In Virginia and Ohio, for example, legislatures will consider laws that create statewide 287g programs—a controversial federal initiative that deputizes local cops as immigration agents. That program has come under attack for facilitating racial profiling, much like the SB 1070.
That some governors and legislatures are using existing federal programs to pursue SB 1070-like ends begs the question of where the White House stands. On the one hand, the administration is suing Arizona over SB 1070, arguing that immigration enforcement is charged to the federal government, not the states. On the other hand, the administration is actively facilitating the devolution of immigration enforcement to the states.
The federal devolution is most pronounced in the rapidly expanding Secure Communities program, in which jurisdictions send immigration information on anyone booked into a local jail to ICE. ICE claims it targets only immigrants with serious criminal convictions, but the majority of the 60,000 people who have been deported through the program were convicted of either a low-level offense or no crime at all.
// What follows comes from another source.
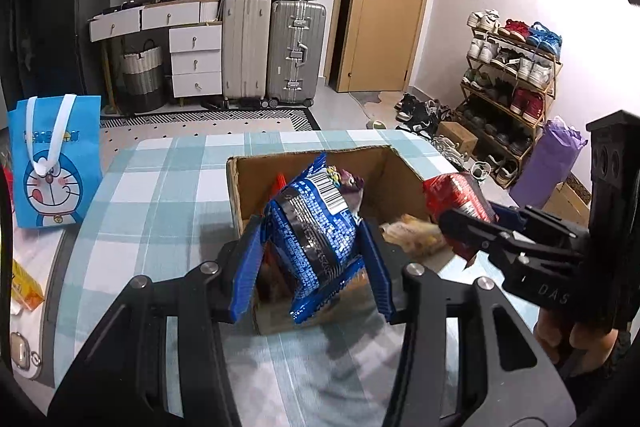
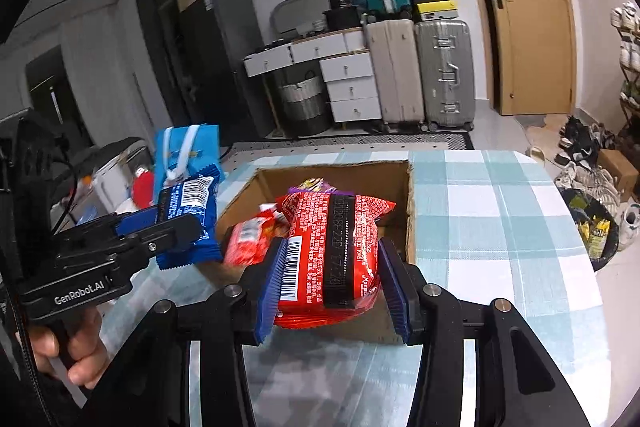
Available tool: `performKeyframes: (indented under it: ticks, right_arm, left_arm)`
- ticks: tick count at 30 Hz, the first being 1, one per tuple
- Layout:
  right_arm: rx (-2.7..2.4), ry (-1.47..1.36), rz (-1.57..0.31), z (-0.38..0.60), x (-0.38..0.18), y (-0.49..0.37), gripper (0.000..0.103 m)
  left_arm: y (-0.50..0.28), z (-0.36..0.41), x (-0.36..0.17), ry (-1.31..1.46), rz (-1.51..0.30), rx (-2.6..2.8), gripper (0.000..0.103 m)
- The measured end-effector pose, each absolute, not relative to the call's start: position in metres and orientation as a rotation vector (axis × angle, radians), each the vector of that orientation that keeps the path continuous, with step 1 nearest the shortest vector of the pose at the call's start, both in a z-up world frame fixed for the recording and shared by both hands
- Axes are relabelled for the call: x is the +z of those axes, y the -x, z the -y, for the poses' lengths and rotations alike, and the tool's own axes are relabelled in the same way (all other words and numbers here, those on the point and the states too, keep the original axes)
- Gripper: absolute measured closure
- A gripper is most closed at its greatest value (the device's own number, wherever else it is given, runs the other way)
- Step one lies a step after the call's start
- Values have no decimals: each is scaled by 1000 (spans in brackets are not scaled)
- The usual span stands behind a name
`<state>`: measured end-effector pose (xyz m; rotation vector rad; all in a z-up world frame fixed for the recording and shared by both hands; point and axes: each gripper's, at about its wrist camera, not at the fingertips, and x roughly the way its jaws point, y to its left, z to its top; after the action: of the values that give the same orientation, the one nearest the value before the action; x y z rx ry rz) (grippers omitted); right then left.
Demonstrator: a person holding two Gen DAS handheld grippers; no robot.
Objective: Organize snacks
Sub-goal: 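Carry the red and blue wafer bars over the box with both tools, then open both tools to drop the wafer bars into the box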
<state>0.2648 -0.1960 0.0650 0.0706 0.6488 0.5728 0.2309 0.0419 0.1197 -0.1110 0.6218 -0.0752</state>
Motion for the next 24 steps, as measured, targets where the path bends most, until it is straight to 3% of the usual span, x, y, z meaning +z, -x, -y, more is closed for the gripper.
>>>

The Department of Homeland Security wants Secure Communities implemented in all jurisdictions by 2013. If that happens, every local criminal justice system in the country would become an immigration enforcement agency.
The feds say these positions don’t contradict themselves, because 287g and Secure Communities agreements delegate federal authority to the states, while SB 1070-style laws attempt to usurp federal authority. But from the perspective of the immigrants living in the real world, that’s a distinction without a difference.
Seth Freed Wessler is a reporter/blogger for Colorlines.com.